Data records:
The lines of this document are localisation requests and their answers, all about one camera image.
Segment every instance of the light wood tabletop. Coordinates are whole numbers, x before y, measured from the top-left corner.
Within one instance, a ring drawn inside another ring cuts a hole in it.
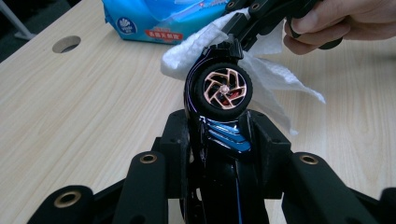
[[[84,0],[0,64],[0,223],[25,223],[56,189],[96,193],[126,176],[132,157],[183,108],[184,82],[160,71],[170,48],[121,40],[101,1]],[[267,58],[327,102],[276,92],[299,132],[281,129],[292,150],[319,155],[369,196],[395,187],[396,38]],[[272,223],[285,222],[280,201],[267,207]],[[175,200],[169,223],[182,223]]]

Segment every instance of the wet wipes package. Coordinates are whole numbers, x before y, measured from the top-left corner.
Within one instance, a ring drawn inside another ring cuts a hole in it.
[[[179,44],[224,12],[228,0],[103,0],[122,39]]]

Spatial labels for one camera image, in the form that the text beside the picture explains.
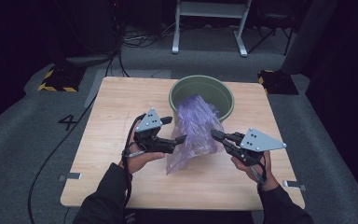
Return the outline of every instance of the yellow and black hazard tape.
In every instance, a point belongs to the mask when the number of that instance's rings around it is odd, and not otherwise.
[[[51,67],[42,83],[39,91],[79,91],[81,79],[86,68],[72,70],[71,74],[63,74],[62,70]]]

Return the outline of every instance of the person's right hand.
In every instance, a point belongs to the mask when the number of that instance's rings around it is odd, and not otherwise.
[[[271,157],[269,155],[269,151],[264,152],[264,158],[262,157],[260,162],[266,166],[267,182],[261,187],[261,189],[263,191],[267,191],[277,188],[279,186],[279,183],[271,172]],[[231,157],[231,161],[234,163],[237,169],[244,171],[249,176],[249,178],[254,180],[254,182],[257,182],[257,178],[255,177],[254,173],[252,172],[252,169],[249,166],[245,166],[240,160],[235,157]],[[263,169],[260,167],[260,165],[254,165],[254,169],[259,174],[263,173]]]

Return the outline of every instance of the gray floor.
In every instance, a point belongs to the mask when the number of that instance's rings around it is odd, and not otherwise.
[[[257,72],[276,70],[284,61],[285,37],[281,32],[247,58],[238,52],[233,29],[187,30],[181,35],[180,51],[171,54],[172,36],[146,48],[123,48],[122,59],[132,77],[181,78],[203,74],[223,81],[257,82]],[[254,30],[243,34],[246,46],[259,38]],[[95,92],[94,80],[107,63],[88,68],[80,92],[38,91],[51,65],[41,68],[24,87],[27,95],[0,116],[0,223],[29,223],[27,197],[44,160],[67,134],[60,119],[72,114],[78,120]],[[119,75],[117,59],[112,73]],[[309,80],[293,76],[300,92],[269,95],[282,138],[287,143],[296,177],[308,187],[303,191],[306,210],[315,223],[358,223],[358,185],[339,157],[324,126],[305,96]],[[67,208],[61,205],[64,186],[59,175],[69,172],[90,112],[48,160],[33,191],[36,223],[63,223]],[[77,209],[71,208],[70,222]],[[254,212],[261,223],[262,213]]]

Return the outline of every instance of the wooden table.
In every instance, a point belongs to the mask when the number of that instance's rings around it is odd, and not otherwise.
[[[61,202],[79,206],[94,192],[111,162],[118,163],[134,119],[154,107],[162,117],[172,116],[168,95],[174,79],[106,77],[91,111]],[[281,139],[269,101],[261,85],[226,82],[235,107],[223,122],[226,133],[246,133],[250,127]],[[174,124],[158,136],[170,138]],[[285,149],[271,151],[272,172],[282,183],[296,180]],[[235,168],[225,151],[193,158],[186,170],[166,175],[166,159],[149,162],[134,174],[130,208],[260,210],[255,182]],[[284,188],[305,207],[299,189]]]

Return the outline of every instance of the chair leg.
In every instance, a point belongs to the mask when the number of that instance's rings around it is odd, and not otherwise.
[[[287,50],[289,49],[289,45],[290,45],[290,40],[292,39],[292,35],[293,35],[293,28],[290,28],[290,34],[287,40],[287,44],[286,44],[286,48],[284,49],[284,56],[286,56],[287,54]]]
[[[269,37],[273,32],[274,32],[274,30],[271,30],[266,36],[264,36],[260,41],[258,41],[258,43],[255,44],[255,45],[248,51],[248,53],[251,53],[255,48],[257,48],[261,43],[263,43],[263,41],[264,41],[265,39],[267,39],[267,37]]]

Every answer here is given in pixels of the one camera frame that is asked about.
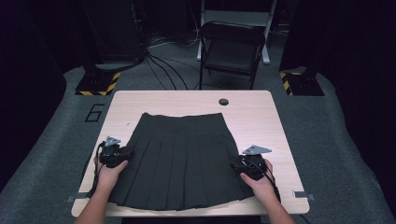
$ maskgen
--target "black folding chair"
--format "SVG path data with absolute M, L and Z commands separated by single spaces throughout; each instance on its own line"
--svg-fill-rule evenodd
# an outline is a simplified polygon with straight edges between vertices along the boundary
M 214 70 L 248 76 L 252 90 L 265 44 L 263 32 L 253 26 L 210 21 L 201 27 L 200 37 L 199 89 L 202 89 L 204 69 L 207 69 L 209 73 Z

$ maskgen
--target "black pleated skirt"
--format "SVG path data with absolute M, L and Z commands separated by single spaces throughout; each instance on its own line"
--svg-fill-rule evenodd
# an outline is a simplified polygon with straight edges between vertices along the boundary
M 126 148 L 134 155 L 109 201 L 148 210 L 184 210 L 253 196 L 230 166 L 238 150 L 222 114 L 143 114 Z

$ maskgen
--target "chair seat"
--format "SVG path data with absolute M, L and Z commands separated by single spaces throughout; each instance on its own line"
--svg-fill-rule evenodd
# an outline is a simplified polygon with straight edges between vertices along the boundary
M 250 74 L 255 64 L 257 47 L 245 43 L 212 40 L 204 67 L 207 69 L 233 70 Z

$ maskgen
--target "cable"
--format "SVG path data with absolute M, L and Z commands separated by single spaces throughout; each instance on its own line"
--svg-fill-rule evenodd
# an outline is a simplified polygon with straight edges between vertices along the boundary
M 160 84 L 163 86 L 163 88 L 167 91 L 167 89 L 165 88 L 165 86 L 163 85 L 163 83 L 160 81 L 160 79 L 158 78 L 157 74 L 155 73 L 154 69 L 151 67 L 151 64 L 149 63 L 149 58 L 147 58 L 147 60 L 148 60 L 148 66 L 151 69 L 152 73 L 157 78 L 157 80 L 160 82 Z
M 303 220 L 306 222 L 306 224 L 311 224 L 311 223 L 308 221 L 308 219 L 306 219 L 306 217 L 305 217 L 305 216 L 303 216 L 303 215 L 300 215 L 300 217 L 302 217 L 302 218 L 303 218 Z
M 225 87 L 225 86 L 216 86 L 216 85 L 212 85 L 212 84 L 202 84 L 203 86 L 210 86 L 210 87 L 215 87 L 215 88 L 218 88 L 218 89 L 222 89 L 222 90 L 234 90 L 233 88 L 229 88 L 229 87 Z
M 99 173 L 102 170 L 103 164 L 100 167 L 98 171 L 98 162 L 99 162 L 99 147 L 103 147 L 105 142 L 102 142 L 99 144 L 99 146 L 96 148 L 96 153 L 95 153 L 95 158 L 93 158 L 93 163 L 95 164 L 95 171 L 94 171 L 94 178 L 93 178 L 93 183 L 92 183 L 92 188 L 91 190 L 87 193 L 87 197 L 91 198 L 91 196 L 95 193 L 97 184 L 99 182 Z
M 165 62 L 164 60 L 161 60 L 160 58 L 158 58 L 158 57 L 156 57 L 156 56 L 154 56 L 154 55 L 151 55 L 151 54 L 148 54 L 148 55 L 149 55 L 150 57 L 153 57 L 153 58 L 159 60 L 160 62 L 162 62 L 162 63 L 168 65 L 168 67 L 170 67 L 170 68 L 177 74 L 177 76 L 181 79 L 181 81 L 183 82 L 184 86 L 186 87 L 186 90 L 189 89 L 189 88 L 187 87 L 187 84 L 186 84 L 186 82 L 184 81 L 183 77 L 181 77 L 181 75 L 178 73 L 178 71 L 175 70 L 174 67 L 172 67 L 169 63 Z
M 193 90 L 195 91 L 195 88 L 199 85 L 199 82 L 194 86 Z
M 159 42 L 160 40 L 165 40 L 167 37 L 159 36 L 159 37 L 153 37 L 153 38 L 156 38 L 156 39 L 151 39 L 151 40 L 149 41 L 149 44 L 150 44 L 150 45 L 157 44 L 156 42 Z
M 173 82 L 172 78 L 169 76 L 168 72 L 167 72 L 162 66 L 160 66 L 158 63 L 156 63 L 156 62 L 151 58 L 151 56 L 150 56 L 149 54 L 148 54 L 147 56 L 148 56 L 148 58 L 149 58 L 152 62 L 154 62 L 155 64 L 157 64 L 157 66 L 161 67 L 161 69 L 162 69 L 162 70 L 165 72 L 165 74 L 169 77 L 169 80 L 171 81 L 171 83 L 172 83 L 172 85 L 173 85 L 173 87 L 174 87 L 174 89 L 175 89 L 175 91 L 176 91 L 177 88 L 176 88 L 176 86 L 175 86 L 175 83 Z
M 192 20 L 194 21 L 196 36 L 195 36 L 195 40 L 190 45 L 187 45 L 187 46 L 183 45 L 184 47 L 187 47 L 187 48 L 191 47 L 192 45 L 195 44 L 195 42 L 197 42 L 198 35 L 199 35 L 197 21 L 195 20 L 194 13 L 192 12 L 191 0 L 189 0 L 189 8 L 190 8 L 190 13 L 191 13 L 191 16 L 192 16 Z
M 154 46 L 149 46 L 148 49 L 156 48 L 156 47 L 159 47 L 159 46 L 162 46 L 162 45 L 165 45 L 165 44 L 179 44 L 179 43 L 180 42 L 176 42 L 176 41 L 163 42 L 161 44 L 157 44 L 157 45 L 154 45 Z
M 272 185 L 272 187 L 273 187 L 273 189 L 274 189 L 274 193 L 275 193 L 277 199 L 280 201 L 281 199 L 280 199 L 279 190 L 278 190 L 278 188 L 277 188 L 277 186 L 276 186 L 275 177 L 274 177 L 274 175 L 272 174 L 272 171 L 271 171 L 270 169 L 267 168 L 267 170 L 270 171 L 270 174 L 271 174 L 271 176 L 272 176 L 272 178 L 273 178 L 274 180 L 271 179 L 271 178 L 268 176 L 268 174 L 267 174 L 266 172 L 264 172 L 264 171 L 262 170 L 262 168 L 260 168 L 260 166 L 257 165 L 256 163 L 254 163 L 253 161 L 249 161 L 249 160 L 243 160 L 243 161 L 244 161 L 244 162 L 247 162 L 247 163 L 249 163 L 249 164 L 251 164 L 251 165 L 253 165 L 253 166 L 255 166 L 257 169 L 259 169 L 260 172 L 262 172 L 263 175 L 265 175 L 265 177 L 267 177 L 267 179 L 270 181 L 270 183 L 271 183 L 271 185 Z
M 90 160 L 91 160 L 91 155 L 90 155 L 90 157 L 85 161 L 84 169 L 82 170 L 81 179 L 80 179 L 80 181 L 79 181 L 79 184 L 80 184 L 80 185 L 81 185 L 81 183 L 82 183 L 82 180 L 84 179 L 85 172 L 87 172 L 87 168 L 88 168 L 88 164 L 90 163 Z
M 184 64 L 184 65 L 187 65 L 187 66 L 189 66 L 189 67 L 195 69 L 198 73 L 200 73 L 200 71 L 198 70 L 198 68 L 196 68 L 196 67 L 194 67 L 194 66 L 192 66 L 192 65 L 190 65 L 190 64 L 183 63 L 183 62 L 180 62 L 180 61 L 174 60 L 174 59 L 168 59 L 168 58 L 160 57 L 160 56 L 157 56 L 157 58 L 161 58 L 161 59 L 165 59 L 165 60 L 168 60 L 168 61 L 172 61 L 172 62 L 176 62 L 176 63 L 181 63 L 181 64 Z

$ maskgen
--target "human hand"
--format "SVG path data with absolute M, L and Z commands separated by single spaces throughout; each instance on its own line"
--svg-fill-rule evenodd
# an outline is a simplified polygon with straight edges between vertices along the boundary
M 275 183 L 275 178 L 272 175 L 273 165 L 268 160 L 264 160 L 265 164 L 268 167 L 266 175 L 269 176 L 271 180 Z M 253 189 L 254 195 L 256 195 L 256 197 L 262 202 L 264 206 L 270 203 L 273 199 L 277 200 L 274 188 L 268 177 L 264 176 L 259 180 L 254 180 L 248 175 L 241 173 L 241 178 Z
M 99 179 L 96 191 L 100 190 L 104 193 L 110 193 L 114 186 L 116 186 L 121 171 L 125 169 L 127 165 L 128 161 L 123 161 L 114 168 L 108 168 L 98 161 Z

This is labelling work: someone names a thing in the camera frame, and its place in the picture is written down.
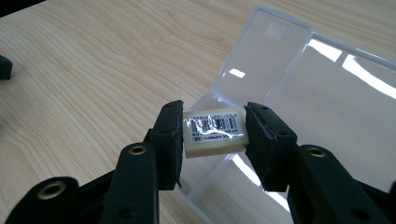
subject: plastic cover
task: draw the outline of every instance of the plastic cover
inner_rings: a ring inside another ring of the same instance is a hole
[[[329,149],[352,176],[396,180],[396,63],[256,7],[211,88],[191,110],[268,105],[298,144]],[[185,160],[181,196],[208,223],[291,223],[285,195],[262,190],[245,153]]]

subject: wooden table
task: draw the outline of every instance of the wooden table
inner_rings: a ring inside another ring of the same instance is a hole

• [What the task asks]
Set the pictures aside and reproduce exactly the lines above, from the line holding "This is labelling" through the line holding "task: draw the outline of every instance of the plastic", both included, with nothing else.

• [Solution to this task]
This is labelling work: someone names a thing in the camera frame, and its place in the picture is written down.
subject: plastic cover
task: draw the outline of every instance of the plastic cover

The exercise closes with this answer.